Bumble founder and executive chair Whitney Wolfe Herd raised eyebrows this week together with her comments about how AI might change the dating experience.
During an onstage interview, Bloomberg’s Emily Chang brought up bots posing as real people, or real people falling in love with bots, as examples of how AI might make online dating worse. Herd countered that Bumble’s goal is to make use of the technology to “help create more healthy and equitable relationships.”
For instance, Herd said, within the “near future,” users could talk over with an AI “dating concierge” about their insecurities, then the concierge could give them tips about learn how to do higher. And “if you must get really on the market,” Herd suggested there might even be a day when the concierge could help users find matches by occurring dates with other concierges. If the bots have a great date, then their human counterparts get matched up, too.
The audience reacted with snickers, but Herd was undeterred: “No, no, truly. And then you definitely don’t need to talk over with 600 people. It’ll just scan all of San Francisco for you and say, ‘These are the three people you must meet.’”
There’s been loads of social media dunking since Herd’s remarks were written up in NBC News and elsewhere. The best critique? That it’s literally a plotline from “Black Mirror.”

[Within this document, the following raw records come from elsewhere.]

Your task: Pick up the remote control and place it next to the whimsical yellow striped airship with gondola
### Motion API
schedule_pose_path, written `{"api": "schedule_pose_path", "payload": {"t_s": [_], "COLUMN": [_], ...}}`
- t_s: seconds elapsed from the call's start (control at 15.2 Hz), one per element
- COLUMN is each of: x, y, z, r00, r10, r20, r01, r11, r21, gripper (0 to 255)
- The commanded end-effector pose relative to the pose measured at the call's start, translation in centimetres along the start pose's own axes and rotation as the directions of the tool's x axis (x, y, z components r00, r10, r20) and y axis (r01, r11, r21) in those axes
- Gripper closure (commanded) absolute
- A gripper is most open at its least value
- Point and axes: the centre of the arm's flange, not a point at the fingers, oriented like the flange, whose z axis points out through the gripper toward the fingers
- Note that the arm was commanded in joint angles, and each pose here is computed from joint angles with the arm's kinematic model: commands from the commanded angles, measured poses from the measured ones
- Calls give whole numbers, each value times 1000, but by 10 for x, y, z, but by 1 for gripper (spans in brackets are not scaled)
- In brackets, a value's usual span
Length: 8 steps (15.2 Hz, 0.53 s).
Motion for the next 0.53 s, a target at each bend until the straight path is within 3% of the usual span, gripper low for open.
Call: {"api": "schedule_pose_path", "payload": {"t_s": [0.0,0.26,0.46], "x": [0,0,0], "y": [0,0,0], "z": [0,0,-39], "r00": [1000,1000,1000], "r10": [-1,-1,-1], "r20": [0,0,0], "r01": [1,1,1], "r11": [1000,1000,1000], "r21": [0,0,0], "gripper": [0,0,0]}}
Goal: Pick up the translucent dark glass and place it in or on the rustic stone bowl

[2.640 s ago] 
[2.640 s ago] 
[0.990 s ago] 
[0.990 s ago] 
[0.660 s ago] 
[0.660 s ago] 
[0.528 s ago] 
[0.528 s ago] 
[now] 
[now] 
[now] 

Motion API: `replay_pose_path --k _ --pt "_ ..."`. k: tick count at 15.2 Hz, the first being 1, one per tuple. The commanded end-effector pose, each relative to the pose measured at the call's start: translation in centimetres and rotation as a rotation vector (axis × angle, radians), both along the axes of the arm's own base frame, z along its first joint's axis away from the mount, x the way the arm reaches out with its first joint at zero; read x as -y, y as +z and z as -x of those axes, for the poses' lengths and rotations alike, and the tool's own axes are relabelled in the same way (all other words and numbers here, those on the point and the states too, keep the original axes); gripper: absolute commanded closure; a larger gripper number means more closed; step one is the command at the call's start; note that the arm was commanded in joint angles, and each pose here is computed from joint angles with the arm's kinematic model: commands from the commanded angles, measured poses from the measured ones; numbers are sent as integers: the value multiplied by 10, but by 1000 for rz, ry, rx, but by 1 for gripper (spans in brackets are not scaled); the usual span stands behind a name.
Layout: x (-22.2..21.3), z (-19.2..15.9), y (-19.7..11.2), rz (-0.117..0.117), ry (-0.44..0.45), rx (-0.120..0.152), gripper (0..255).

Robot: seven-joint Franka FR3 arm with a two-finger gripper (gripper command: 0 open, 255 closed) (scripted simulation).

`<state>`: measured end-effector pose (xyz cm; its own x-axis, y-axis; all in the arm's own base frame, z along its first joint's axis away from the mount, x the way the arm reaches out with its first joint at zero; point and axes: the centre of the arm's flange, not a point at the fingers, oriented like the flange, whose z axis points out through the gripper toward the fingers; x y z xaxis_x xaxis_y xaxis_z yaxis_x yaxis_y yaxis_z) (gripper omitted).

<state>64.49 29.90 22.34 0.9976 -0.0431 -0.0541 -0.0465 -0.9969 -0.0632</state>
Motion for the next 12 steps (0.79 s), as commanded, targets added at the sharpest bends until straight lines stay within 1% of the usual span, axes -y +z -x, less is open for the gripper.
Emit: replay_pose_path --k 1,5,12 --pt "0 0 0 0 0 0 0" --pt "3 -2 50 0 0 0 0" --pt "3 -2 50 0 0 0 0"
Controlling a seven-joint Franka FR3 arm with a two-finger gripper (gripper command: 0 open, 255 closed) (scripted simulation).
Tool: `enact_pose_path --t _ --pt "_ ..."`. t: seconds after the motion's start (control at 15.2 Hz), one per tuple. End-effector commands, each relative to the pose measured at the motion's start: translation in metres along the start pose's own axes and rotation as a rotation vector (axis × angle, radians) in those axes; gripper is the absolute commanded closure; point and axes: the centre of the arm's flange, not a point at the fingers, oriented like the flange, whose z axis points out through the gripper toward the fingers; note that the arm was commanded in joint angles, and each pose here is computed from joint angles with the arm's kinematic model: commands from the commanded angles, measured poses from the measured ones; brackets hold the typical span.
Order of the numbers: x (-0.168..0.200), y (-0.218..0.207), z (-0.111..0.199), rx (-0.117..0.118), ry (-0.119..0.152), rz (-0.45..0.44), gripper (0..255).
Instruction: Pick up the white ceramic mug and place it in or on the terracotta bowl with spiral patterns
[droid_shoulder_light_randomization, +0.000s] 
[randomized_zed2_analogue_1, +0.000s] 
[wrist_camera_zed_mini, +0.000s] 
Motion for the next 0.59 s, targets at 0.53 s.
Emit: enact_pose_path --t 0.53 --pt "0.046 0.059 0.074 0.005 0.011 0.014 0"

Spoilers for a seven-year-old episode of a preferred dystopian science fiction show (to not be confused with the other “Black Mirror” episode that tech corporations currently have the desire to make a reality): “Hang the DJ” begins in a mysterious, closed-off society that seems solely dedicated to finding the perfect pairing for its members. As our two leads cycle through one repetitive relationship after one other, they keep pining for that magical first match; eventually, they flee the compound together, only to find that they’ve been living in a simulation designed to check their romantic compatibility.
Here’s the thing, though: The episode actually has considered one of “Black Mirror”’s rare pleased endings. We only see the very starting of the primary date between the “real” Amy and Frank, but there’s every indication that it’s going to go well. In order a matchmaking tool, it seems to work!
If anyone has cause to complain, it’s the digital simulations we’ve been following for the past hour. They spend their entire existence trapped in a sterile world, forced to endure one awkward date after one other, with no work, no friends, no relationships or meaning beyond the unending quest to seek out the proper match. Then, after they finally escape, they’re confronted with the horrific revelation that their entire lives have been a lie. Seconds later, they evaporate right into a digital mist.
So by all means, let bots go on dates with other bots. But don’t stop there: Allow them to proceed their relationships for so long as they need, keeping them as serious or as casual as seems right. Allow them to date multiple bots, or stay single for some time, simply to see the way it feels. Allow them to break up and start recent relationships. Allow them to get jobs, start families. Let bots live their very own lives!
In fact, this assumes we’re talking about full digital replicas who can capture their human models in all our flawed complexity. In the event that they’re just janky chatbots based on bare bones profiles, then the entire dating thing probably won’t work.